Anyone who is suffering from an STI could have long term impacts on their health if they are not treated properly by a doctor.

Dr Rick Viney, a consultant urologist in London, told MailOnline: “These are serious infections both for the man and his partner(s). 

“There is no evidence that the treatments being recommended will be of any benefit at all.

“And by not seeking proven treatments, men run the risk of impaired fertility and other more significant consequences of untreated STIs.  

“There is one possible benefit from the proposed treatments. The large amounts of garlic will at least make it harder for the man to pass his STIs on to other partners.”

One video recommends two methods for improving symptoms of gonorrhoea, which can cause burning with urination, discharge from the penis and testicular pain. 

Another claimed that grinding up 30 soft babul leaves and one amar bel plant and eating a teaspoon of the mixture with yoghurt every morning for 15 days.

A separate video from Homeveda’s channel, which boasts 755,000 subscribers, claims that chewing garlic cloves three times a day could cure “syphilis, gonorrhoea or HIV”. 

Syphilis is a curable bacterial infection that can cause headaches, joint pains, tiredness and fever.

Symptoms of gonorrhoea

The main symptoms of gonorrhoea are:

  • a thick green or yellow discharge from the vagina or penis
  • pain when urinating
  • pain and discomfort in the rectum
  • for women, lower abdominal pain
  • bleeding between periods

The bacterial infection is typically caught after close contact with an infected sore.

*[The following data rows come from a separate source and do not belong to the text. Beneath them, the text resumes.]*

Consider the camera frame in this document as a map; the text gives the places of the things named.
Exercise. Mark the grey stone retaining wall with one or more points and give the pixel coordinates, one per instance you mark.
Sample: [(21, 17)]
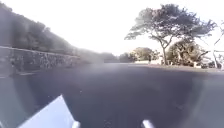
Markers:
[(36, 60)]

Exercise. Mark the bush-covered slope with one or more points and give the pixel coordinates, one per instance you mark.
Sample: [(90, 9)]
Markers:
[(30, 36)]

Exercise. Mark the round green tree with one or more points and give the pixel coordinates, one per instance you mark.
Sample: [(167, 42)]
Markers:
[(143, 53)]

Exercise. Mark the low white wall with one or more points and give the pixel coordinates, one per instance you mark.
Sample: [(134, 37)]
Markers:
[(146, 62)]

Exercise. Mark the dense bushy tree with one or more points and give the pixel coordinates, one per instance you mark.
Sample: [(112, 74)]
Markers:
[(185, 53)]

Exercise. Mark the tall spreading tree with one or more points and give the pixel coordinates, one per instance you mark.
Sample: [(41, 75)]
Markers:
[(164, 55)]

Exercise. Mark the robot's own part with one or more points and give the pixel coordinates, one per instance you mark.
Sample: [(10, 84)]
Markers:
[(147, 124), (76, 124)]

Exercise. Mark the dark grey asphalt road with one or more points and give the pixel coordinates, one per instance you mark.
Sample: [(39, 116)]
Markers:
[(113, 96)]

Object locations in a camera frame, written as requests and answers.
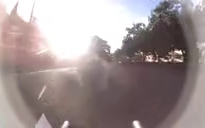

HIV is a virus that attacks the immune system, and weakens your ability to fight infections and disease.

Host of the video, Kartia Velino, claims that garlic is the “number one infection killer… it will clean you up” – informing viewers the organic garlic is better.

She says you “need to chew or each as much as you can – one in the morning, one in the afternoon, one at night.”

A third video, also by Homeveda, recommends cleaning your private parts with garlic-soaked cotton wool balls to clear a yeast infection, which is not regarded as an STI.

YouTube’s algorithm suggests similar videos to the one you have just watched, meaning that one fake STI cure video often leads to another.

The Google-owned site says in its Community Guidelines that it will ban content that if found to be “promoting dangerous remedies or cures” and “content which claims that harmful substances or treatments can have health benefits”. 

YouTube earns its money from advertisers based on the number of views the advert and video gets, with adverts being places on videos that have been monetised by the uploader.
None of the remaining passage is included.